History

United Kingdom
- Name: HMS Dart
- In service: 15 June 1803
- Out of service: 10 January 1805

General characteristics
- Tons burthen: 5583⁄94 (bm)
- Sail plan: Cutter
- Complement: 21
- Armament: 6 × 3-pounder guns

= HM hired armed cutter Dart =

HM hired armed cutter Dart was a hired armed vessel that served the Royal Navy between 15 June 1803 and 10 January 1805.

Dart was under the command of Lieutenant Norton on 3 July when she arrived at Torbay, together with he hired cutter Venus. Their role was to be to escort the Torbay fishing vessels. Still, on 6 September 1803 Dart brought into Dartmouth the smuggling cutter Dart and the smuggling lugger Clenk with 220 and 62 casks of foreign spirits.

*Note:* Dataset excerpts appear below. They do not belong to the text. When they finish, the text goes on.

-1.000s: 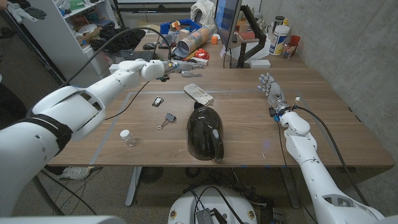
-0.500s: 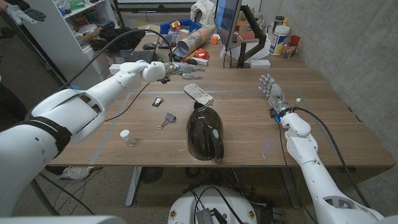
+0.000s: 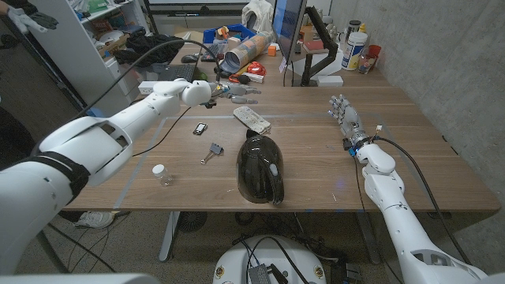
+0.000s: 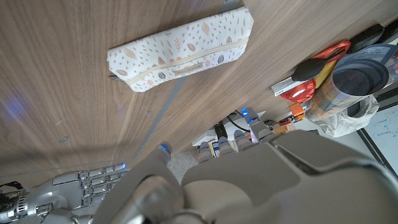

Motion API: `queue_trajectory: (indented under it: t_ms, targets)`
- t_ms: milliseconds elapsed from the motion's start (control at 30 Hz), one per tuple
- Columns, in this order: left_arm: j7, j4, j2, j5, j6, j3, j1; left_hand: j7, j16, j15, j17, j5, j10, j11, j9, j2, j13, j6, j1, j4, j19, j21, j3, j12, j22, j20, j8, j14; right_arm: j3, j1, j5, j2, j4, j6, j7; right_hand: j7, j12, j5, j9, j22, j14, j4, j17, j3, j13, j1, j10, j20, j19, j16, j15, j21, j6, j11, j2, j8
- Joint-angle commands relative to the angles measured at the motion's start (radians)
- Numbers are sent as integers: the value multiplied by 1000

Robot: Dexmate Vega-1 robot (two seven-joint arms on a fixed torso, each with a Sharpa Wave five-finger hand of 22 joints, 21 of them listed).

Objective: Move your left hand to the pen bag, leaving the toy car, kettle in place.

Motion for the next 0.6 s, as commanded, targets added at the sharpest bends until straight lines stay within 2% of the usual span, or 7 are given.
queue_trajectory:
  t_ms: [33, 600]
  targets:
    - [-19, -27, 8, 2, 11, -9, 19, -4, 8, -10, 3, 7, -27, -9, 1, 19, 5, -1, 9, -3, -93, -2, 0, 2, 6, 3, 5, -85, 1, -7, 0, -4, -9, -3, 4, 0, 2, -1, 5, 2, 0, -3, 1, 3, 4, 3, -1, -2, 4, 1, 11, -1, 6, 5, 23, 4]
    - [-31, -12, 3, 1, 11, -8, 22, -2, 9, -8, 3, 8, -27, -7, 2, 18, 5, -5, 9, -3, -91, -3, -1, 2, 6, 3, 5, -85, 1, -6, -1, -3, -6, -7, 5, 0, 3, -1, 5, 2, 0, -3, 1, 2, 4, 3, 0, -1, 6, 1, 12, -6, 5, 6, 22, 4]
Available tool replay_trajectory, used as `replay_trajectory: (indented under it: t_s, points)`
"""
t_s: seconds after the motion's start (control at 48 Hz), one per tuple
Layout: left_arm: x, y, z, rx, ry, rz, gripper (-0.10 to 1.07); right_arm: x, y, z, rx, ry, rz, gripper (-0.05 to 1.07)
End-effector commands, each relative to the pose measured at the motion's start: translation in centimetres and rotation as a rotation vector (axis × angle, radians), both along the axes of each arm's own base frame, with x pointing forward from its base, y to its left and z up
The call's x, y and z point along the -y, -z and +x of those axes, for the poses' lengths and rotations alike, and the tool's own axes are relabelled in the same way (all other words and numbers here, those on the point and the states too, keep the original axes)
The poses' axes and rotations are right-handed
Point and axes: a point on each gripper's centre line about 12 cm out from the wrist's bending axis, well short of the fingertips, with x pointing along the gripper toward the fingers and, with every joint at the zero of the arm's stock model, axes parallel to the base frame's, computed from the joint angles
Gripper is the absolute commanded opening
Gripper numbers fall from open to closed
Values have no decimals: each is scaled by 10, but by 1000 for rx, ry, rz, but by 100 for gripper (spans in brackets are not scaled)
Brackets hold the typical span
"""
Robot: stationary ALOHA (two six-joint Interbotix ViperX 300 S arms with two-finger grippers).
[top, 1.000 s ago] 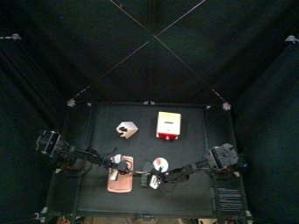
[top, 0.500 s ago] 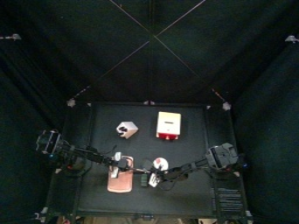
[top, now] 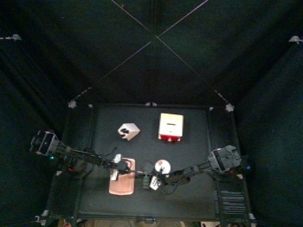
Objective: Cut sushi roll
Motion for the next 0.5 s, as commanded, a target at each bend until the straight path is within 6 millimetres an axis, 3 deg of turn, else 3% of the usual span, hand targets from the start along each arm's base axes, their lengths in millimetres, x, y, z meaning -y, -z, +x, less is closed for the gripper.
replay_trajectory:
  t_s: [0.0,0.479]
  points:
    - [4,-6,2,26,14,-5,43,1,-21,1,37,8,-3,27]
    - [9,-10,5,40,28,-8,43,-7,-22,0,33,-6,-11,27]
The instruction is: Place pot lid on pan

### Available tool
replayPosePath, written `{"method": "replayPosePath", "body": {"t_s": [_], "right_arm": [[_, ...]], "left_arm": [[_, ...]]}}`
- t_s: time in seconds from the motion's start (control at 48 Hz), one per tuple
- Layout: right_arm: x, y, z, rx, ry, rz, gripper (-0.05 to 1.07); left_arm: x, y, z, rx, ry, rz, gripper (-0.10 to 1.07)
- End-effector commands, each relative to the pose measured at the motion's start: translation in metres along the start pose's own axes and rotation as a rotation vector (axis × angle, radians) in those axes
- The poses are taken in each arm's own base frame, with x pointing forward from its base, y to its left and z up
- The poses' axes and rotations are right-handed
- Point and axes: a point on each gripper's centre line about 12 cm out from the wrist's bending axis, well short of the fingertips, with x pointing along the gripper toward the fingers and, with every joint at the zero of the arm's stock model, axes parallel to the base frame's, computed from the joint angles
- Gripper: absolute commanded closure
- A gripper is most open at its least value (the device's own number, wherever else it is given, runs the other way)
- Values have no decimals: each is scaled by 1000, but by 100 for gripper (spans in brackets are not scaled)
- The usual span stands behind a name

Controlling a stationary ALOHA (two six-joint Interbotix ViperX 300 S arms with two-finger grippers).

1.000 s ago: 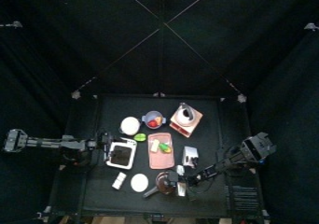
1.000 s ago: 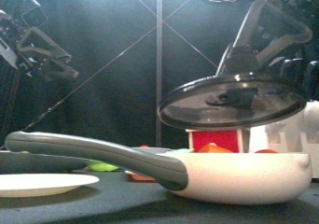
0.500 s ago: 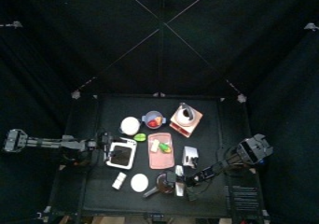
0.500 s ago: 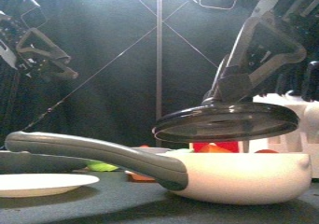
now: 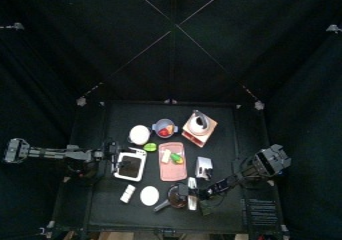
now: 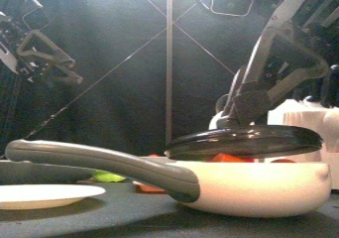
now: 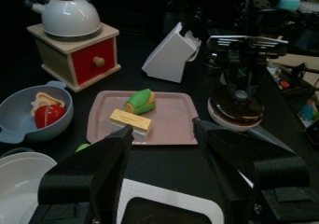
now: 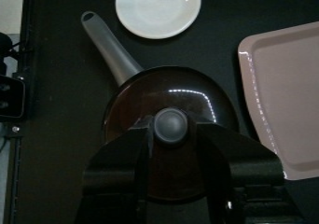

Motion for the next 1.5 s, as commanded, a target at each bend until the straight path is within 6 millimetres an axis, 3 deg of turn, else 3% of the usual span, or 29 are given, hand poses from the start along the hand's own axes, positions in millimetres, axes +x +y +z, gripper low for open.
{"method": "replayPosePath", "body": {"t_s": [0.0, 1.479], "right_arm": [[-5, 6, 12, 5, -31, 20, 40], [3, 2, 3, 53, 7, -4, 38]], "left_arm": [[1, 0, 5, -2, -15, 1, 8], [1, 0, 4, -2, -11, 1, 8]]}}
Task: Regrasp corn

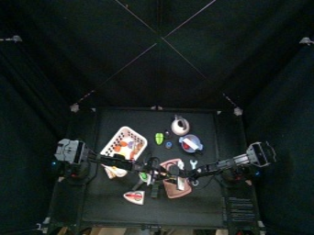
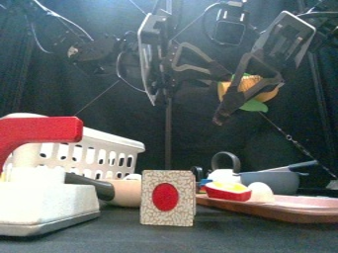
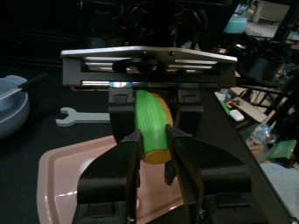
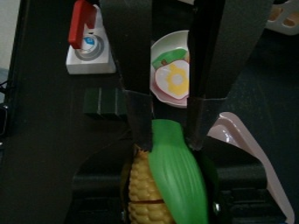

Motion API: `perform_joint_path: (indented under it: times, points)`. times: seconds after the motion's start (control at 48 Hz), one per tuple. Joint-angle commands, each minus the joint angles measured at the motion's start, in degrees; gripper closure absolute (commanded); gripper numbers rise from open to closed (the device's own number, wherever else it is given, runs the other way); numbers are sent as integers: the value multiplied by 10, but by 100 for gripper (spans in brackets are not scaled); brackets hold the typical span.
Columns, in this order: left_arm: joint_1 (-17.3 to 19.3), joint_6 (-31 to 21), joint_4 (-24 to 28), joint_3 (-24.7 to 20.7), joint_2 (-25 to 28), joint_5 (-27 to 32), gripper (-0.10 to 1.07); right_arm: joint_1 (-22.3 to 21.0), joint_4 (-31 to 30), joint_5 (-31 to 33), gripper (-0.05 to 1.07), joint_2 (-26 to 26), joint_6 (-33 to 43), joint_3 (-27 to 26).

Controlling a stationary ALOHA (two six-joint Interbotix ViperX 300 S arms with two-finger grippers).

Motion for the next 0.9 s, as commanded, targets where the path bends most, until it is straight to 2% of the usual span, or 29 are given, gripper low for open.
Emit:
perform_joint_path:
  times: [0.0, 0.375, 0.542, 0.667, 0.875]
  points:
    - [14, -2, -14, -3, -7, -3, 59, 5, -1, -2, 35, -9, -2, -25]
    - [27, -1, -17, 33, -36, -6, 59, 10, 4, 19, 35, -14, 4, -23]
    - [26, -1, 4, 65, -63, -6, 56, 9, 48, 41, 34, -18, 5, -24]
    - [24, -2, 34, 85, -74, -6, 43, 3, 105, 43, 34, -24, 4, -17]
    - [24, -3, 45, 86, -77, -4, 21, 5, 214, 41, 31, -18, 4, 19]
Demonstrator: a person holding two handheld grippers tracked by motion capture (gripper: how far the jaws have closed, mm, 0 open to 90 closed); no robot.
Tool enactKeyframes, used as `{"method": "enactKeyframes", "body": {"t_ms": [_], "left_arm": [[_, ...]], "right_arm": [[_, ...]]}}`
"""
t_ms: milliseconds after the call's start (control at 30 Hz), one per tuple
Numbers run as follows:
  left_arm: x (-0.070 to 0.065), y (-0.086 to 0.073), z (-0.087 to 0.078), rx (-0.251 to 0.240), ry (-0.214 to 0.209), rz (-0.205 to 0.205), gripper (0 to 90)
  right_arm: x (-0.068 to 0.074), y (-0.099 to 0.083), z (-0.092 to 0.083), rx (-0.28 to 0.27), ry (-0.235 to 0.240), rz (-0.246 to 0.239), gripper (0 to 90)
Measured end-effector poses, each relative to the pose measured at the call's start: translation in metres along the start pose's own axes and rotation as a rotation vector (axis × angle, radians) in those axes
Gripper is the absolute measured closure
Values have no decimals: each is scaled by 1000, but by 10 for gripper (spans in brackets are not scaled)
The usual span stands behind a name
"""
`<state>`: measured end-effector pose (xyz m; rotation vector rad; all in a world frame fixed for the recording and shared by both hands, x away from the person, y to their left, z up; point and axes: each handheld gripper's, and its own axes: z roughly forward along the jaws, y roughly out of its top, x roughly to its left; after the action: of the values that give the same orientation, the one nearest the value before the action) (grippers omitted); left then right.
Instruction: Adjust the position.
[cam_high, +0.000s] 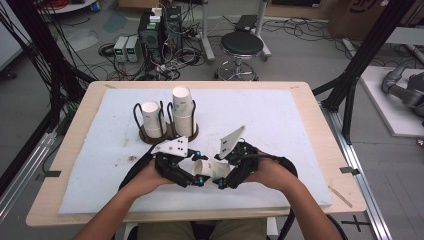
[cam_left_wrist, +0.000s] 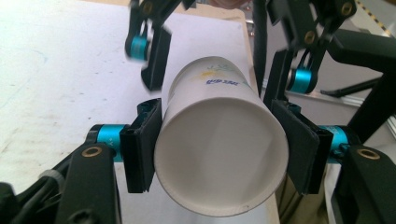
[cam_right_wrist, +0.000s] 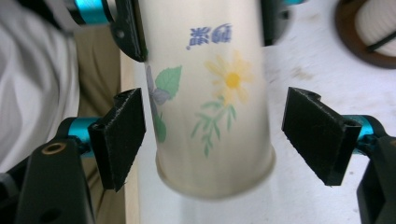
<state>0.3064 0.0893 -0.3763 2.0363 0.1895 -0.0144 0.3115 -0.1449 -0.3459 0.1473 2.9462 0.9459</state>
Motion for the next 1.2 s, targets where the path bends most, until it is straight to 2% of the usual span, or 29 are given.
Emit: {"method": "enactKeyframes", "body": {"t_ms": [167,267,333,400,500,567,633,700,800,867,1100,1200], "left_arm": [[5,-9,-2,-64,18,-36,365],[7,-11,-4,-85,41,-31,365],[8,-11,-6,-121,57,-34,365],[9,-12,-8,-151,67,-33,365],[9,-14,-11,-191,85,-34,366],[9,-14,-12,-213,94,-31,366],[9,-15,-13,-236,97,-33,367],[8,-15,-14,-251,100,-29,367],[8,-15,-14,-268,102,-23,367],[7,-16,-14,-279,100,-22,366],[4,-21,-12,-300,84,-10,367],[4,-21,-12,-307,78,-7,367]], "right_arm": [[1,-20,-15,-178,-35,61,222],[2,-32,-22,-297,-73,111,208],[3,-41,-25,-373,-95,149,208],[5,-50,-26,-427,-120,175,203],[7,-61,-24,-475,-156,206,204],[9,-71,-22,-542,-189,226,204],[12,-78,-20,-584,-207,249,204],[12,-84,-18,-608,-216,269,203],[12,-88,-16,-608,-206,281,204],[14,-90,-15,-627,-194,285,204],[15,-92,-8,-616,-168,298,204],[14,-92,-7,-629,-157,297,204]]}}
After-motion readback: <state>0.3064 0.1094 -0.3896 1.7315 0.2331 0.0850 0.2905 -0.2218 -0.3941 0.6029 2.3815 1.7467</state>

Ann was sailing from Teignmouth to Shields when a French privateer of 14 guns captured her. Dart recaptured Ann, which arrived at Dartmouth on 2 June 1804. Dart fired on the privateer, which had a crew of 60 men, but declined the opportunity to engage Dart.

Dart detained St Andre, Salvo, master, which was sailing from Cadiz to Dieppe. St Andre arrived at Dartmouth on 10 July.

On 11 September Dart brought into Dartmouth the smuggling lugger Hope, of Beer, with 130 casks of spirits and some tobacco.